**WHAT NEEDS TO BE DONE:** Find the string "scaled" in the data, and copy out each line that has it.

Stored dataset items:

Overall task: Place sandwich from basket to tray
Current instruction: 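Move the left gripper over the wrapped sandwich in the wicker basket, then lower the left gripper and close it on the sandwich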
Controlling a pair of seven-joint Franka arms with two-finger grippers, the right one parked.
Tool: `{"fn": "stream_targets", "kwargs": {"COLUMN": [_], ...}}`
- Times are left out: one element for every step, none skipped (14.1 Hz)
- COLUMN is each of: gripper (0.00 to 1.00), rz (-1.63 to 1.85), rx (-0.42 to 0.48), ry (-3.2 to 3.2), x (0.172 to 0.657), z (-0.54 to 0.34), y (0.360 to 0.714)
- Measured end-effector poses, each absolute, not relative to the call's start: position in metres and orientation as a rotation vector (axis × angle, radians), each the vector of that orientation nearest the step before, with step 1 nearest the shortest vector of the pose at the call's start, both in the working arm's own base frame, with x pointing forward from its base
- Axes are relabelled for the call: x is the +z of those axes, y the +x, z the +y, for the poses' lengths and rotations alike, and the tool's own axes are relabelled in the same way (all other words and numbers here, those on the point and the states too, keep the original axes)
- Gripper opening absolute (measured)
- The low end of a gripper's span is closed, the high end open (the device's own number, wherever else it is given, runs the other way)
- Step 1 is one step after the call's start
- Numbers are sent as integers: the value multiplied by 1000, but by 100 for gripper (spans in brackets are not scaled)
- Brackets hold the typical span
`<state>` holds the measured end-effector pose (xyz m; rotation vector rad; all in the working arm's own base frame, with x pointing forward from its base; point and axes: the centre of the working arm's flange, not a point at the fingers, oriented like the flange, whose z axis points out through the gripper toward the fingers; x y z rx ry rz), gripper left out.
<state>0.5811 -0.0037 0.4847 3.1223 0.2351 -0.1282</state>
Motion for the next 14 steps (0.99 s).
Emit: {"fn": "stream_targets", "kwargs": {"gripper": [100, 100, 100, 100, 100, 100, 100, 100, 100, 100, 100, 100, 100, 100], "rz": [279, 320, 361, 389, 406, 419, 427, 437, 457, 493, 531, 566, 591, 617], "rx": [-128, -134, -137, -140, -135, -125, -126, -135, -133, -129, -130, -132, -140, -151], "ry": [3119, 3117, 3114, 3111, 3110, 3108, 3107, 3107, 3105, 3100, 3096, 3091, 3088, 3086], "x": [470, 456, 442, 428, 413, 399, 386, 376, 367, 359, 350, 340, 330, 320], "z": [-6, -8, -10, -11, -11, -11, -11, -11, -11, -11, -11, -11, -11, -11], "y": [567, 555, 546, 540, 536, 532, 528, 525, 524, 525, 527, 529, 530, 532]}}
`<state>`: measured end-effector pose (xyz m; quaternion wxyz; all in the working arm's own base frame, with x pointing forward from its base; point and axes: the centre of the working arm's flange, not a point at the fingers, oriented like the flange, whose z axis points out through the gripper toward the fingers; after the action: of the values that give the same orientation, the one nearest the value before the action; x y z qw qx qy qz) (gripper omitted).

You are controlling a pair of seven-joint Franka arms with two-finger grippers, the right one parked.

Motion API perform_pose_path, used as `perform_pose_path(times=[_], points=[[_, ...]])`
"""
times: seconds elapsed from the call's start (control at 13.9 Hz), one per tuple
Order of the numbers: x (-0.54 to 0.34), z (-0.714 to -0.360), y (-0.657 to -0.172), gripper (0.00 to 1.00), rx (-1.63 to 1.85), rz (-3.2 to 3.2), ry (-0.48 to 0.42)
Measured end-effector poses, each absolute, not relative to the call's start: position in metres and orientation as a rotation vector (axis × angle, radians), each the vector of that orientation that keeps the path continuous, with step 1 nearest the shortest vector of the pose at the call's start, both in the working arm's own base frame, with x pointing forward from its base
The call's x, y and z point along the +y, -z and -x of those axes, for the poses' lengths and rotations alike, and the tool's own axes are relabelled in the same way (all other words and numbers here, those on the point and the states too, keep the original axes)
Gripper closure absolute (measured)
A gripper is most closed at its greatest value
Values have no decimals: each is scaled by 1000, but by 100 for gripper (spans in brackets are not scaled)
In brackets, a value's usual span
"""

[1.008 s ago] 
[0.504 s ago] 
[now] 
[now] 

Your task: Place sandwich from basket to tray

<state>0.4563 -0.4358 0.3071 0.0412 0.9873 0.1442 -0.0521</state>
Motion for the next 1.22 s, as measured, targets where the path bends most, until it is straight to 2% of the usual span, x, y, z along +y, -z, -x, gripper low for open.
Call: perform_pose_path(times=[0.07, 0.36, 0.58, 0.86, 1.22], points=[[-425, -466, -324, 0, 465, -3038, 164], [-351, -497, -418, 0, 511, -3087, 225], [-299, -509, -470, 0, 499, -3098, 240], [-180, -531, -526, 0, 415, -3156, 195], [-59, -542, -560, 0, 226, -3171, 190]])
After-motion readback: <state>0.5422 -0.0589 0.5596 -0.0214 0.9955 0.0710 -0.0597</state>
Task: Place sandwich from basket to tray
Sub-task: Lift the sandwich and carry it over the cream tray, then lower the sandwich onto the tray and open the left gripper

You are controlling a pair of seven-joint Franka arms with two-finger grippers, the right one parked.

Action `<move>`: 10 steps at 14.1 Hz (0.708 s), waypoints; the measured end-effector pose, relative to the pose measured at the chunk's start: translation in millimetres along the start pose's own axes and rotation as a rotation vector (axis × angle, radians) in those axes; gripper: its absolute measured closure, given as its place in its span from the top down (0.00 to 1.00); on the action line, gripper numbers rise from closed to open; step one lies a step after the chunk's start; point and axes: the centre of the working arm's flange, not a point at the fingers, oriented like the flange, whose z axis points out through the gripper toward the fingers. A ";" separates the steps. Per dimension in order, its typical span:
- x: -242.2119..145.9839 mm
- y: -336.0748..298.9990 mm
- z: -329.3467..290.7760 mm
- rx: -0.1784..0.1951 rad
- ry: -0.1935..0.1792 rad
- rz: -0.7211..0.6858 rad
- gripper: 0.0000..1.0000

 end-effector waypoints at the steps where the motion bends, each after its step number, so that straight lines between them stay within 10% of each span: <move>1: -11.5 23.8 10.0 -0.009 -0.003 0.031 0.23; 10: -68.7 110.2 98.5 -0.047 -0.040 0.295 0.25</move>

**TASK OUTPUT:**
- Numbers are sent as integers: the value multiplied by 1000, but by 100 for gripper (spans in brackets are not scaled)
Values have no decimals: each is scaled by 1000, but by 100 for gripper (spans in brackets are not scaled)

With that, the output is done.